A task force created by President Reagan last year to investigate the nation’s military manpower situation reported last week that the nation’s volunteer army is working, and that the armed forces can achieve their goal of expanding military ranks by 188,000 men within the next five years without a draft.

Consumers Union, the nonprofit organization that evaluates consumer goods and publishes the results in a monthly magazine, has for the first time joined forces with another group to conduct a study of educational computers and related products.

The Educational Products Information Exchange, which evaluates products in the education market, joined cu in announcing the project last Thursday in Los Angeles.

The two groups have worked together for the last 10 months. epie’s executive director, P. Kenneth Komoski, says they have already evaluated most of the education systems on the market.

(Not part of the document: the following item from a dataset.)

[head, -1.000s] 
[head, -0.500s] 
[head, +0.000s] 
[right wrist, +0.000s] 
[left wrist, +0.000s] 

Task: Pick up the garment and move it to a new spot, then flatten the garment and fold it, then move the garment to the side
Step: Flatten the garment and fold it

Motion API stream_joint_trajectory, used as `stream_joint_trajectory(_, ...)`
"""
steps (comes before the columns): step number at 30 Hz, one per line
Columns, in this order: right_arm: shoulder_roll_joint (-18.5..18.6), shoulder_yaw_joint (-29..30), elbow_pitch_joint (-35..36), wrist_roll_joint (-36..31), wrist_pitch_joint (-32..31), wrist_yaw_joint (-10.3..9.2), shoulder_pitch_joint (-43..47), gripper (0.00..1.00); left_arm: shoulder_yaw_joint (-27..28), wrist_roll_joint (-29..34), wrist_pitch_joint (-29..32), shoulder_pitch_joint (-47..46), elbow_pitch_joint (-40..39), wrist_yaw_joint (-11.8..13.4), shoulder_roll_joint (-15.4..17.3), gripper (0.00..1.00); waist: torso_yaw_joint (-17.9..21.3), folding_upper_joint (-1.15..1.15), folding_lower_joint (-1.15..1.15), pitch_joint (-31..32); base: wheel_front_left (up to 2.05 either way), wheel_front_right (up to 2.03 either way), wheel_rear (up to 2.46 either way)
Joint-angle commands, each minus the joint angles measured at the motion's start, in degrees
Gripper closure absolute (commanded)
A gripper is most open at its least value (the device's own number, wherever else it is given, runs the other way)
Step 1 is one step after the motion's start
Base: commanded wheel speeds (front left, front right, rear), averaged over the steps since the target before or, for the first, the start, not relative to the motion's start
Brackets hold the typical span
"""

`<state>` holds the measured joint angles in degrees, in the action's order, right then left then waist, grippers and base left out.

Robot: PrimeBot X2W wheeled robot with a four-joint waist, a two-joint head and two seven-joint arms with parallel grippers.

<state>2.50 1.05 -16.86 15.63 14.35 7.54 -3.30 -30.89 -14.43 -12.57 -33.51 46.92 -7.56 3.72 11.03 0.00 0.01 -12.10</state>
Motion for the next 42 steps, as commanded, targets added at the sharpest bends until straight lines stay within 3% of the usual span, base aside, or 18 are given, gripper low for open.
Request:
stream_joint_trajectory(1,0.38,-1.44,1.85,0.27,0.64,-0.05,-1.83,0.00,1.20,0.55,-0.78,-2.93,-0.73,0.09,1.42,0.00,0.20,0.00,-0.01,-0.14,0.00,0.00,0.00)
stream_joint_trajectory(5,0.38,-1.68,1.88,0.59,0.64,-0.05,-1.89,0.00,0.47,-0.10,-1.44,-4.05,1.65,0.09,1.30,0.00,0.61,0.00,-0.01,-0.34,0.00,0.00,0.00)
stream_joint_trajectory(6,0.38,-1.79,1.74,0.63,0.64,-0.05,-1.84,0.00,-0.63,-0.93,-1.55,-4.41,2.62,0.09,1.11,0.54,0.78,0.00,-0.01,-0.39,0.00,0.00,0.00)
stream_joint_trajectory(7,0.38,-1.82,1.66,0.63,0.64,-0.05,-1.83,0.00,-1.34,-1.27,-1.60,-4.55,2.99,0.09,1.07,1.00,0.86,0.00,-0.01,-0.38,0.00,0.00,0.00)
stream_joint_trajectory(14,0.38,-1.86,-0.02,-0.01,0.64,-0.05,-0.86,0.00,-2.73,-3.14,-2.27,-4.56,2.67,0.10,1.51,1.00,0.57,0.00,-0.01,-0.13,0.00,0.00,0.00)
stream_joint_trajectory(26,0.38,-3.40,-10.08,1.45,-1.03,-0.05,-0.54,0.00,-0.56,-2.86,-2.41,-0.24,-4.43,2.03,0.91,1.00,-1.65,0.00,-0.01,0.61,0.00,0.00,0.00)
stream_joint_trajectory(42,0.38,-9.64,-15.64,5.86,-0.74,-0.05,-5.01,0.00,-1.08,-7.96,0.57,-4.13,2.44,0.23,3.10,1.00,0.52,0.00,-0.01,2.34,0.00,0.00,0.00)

The groups got their biggest financial boost days before they announced their partnership, when the Ford Foundation awarded them a $300,000 grant. The project has been operating on other grants.

School districts are in danger of buying equipment that is of little practical value, technically faulty, or unable to adapt to new developments in computers, said Mr. Komoski.

“There is a big discrepancy in what is capable of being delivered and what is now being pumped in [to the marketplace],” he said.

The two groups have prepared reports about computer systems and their software that school districts will be able to buy starting next month. Mr. Komoski said he expects more than 10 percent of the nation’s districts to subscribe to the evaluation service within a year.

Mr. Komoski said the two organizations hope to create a network among educators that will “hold computer firms accountable for what they produce.”

Richard Cross, Consumers’ Union’s executive director, joined Mr. Komoski in making the Los Angeles announcement.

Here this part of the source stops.